The town benefits to this day:
Kool-Aid went on to become a household name and made Edwin Perkins a wealthy man. But the Perkins family remembered its Nebraska roots, donating generously to philanthropies in Adams County and elsewhere in the state. Among local gifts were Perkins Recital Hall and Perkins Library at Hastings College and Perkins Pavilion at Good Samaritan Village.
More here, if you wish.
Ray's is out of business.
More brick-inflicted cruelty; the concrete horizontal with the rebars is a mystery, but doesn't bode well.
Note the tiny vent below the chipped area. Nice of them to make sure some air got in!
Two modern styles collide - and neither really suffers all that much.
Cut-rate modern design - or, if you like, frugal minimalism - gets some 60s panels, and somehow it works. But the rest of the building is a bit tattered. The windows in the middle. The angular number are never a good touch.
Glorious! Sad, but glorious.
If the panels fall off and there's nothing but glue dots, well, just wait, and the trees will cover it up.
A rather harrowed structure.
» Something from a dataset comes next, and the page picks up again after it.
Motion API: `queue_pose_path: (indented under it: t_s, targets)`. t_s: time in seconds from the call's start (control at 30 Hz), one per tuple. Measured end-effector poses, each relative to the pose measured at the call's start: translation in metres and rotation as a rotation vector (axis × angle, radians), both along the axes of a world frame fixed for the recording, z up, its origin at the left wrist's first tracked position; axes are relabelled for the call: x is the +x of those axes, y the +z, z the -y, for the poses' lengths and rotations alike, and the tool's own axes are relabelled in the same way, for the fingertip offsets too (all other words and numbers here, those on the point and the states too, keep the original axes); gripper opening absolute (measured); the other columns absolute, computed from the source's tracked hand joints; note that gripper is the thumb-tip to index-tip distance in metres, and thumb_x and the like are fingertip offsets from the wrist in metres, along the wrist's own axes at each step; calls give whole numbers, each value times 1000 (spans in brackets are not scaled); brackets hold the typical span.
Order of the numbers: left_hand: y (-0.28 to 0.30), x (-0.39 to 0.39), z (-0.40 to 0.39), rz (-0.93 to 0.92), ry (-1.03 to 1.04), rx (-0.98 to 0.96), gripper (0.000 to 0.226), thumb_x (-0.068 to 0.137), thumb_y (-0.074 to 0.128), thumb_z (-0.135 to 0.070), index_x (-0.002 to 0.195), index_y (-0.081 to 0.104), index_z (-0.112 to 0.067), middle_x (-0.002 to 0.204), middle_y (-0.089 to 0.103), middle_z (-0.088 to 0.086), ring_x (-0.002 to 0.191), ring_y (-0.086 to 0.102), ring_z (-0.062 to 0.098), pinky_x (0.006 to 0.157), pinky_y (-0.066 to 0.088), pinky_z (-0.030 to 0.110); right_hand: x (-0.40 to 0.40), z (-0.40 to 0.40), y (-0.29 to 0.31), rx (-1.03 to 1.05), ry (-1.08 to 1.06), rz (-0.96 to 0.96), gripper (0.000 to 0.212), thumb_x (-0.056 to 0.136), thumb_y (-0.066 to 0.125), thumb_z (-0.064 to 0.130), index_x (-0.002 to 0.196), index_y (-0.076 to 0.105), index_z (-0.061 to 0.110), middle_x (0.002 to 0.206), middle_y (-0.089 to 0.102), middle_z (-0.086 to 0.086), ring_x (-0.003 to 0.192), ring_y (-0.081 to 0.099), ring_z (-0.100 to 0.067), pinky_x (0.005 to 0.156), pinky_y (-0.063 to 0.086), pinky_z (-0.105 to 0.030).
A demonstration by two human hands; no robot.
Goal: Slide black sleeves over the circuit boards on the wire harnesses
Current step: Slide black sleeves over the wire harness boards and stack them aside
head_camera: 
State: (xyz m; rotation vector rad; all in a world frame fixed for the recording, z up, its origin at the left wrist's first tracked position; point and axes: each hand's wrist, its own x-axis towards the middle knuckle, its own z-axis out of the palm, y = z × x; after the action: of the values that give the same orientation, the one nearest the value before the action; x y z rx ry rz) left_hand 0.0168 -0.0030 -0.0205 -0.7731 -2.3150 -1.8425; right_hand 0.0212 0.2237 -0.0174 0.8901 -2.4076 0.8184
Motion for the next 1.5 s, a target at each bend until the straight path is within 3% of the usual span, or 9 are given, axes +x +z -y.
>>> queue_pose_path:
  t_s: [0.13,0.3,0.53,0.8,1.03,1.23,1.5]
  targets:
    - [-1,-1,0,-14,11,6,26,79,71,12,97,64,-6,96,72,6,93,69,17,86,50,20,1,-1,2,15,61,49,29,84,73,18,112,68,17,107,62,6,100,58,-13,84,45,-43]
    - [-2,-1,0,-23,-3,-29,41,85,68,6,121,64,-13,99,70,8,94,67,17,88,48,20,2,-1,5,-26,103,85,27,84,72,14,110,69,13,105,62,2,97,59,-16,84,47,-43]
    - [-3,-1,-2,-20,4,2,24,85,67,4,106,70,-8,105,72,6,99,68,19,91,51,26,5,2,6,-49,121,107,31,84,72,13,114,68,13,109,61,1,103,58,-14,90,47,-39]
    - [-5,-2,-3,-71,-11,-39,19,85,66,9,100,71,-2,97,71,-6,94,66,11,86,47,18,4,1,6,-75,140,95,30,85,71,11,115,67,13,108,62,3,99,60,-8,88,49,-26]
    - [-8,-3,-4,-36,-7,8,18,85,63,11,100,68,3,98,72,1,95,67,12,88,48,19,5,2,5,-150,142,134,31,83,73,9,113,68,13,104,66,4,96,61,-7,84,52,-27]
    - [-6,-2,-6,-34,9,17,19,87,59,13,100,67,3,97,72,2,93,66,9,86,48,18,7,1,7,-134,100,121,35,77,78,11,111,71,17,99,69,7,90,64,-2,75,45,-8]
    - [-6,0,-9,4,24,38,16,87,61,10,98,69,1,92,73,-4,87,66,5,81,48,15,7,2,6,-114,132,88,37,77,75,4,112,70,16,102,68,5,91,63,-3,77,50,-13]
Buckaroo Revival awning, bricked-up lower floor, upper floors covered in grey paint for decades.
Wikipedia has a picture of the street from the other direction:
The man's name - a gravestone marker raised above the pedestrian's gaze.
Sometimes you just have to sigh and hope it all works out for the best down the road.
That's every bad idea, ever, all at once. I like the late 50s / early 60s brick, but they don't belong here.
One last look:
As they take off the old cover, something older emerges:
I'm refreshed already. More on this town next week.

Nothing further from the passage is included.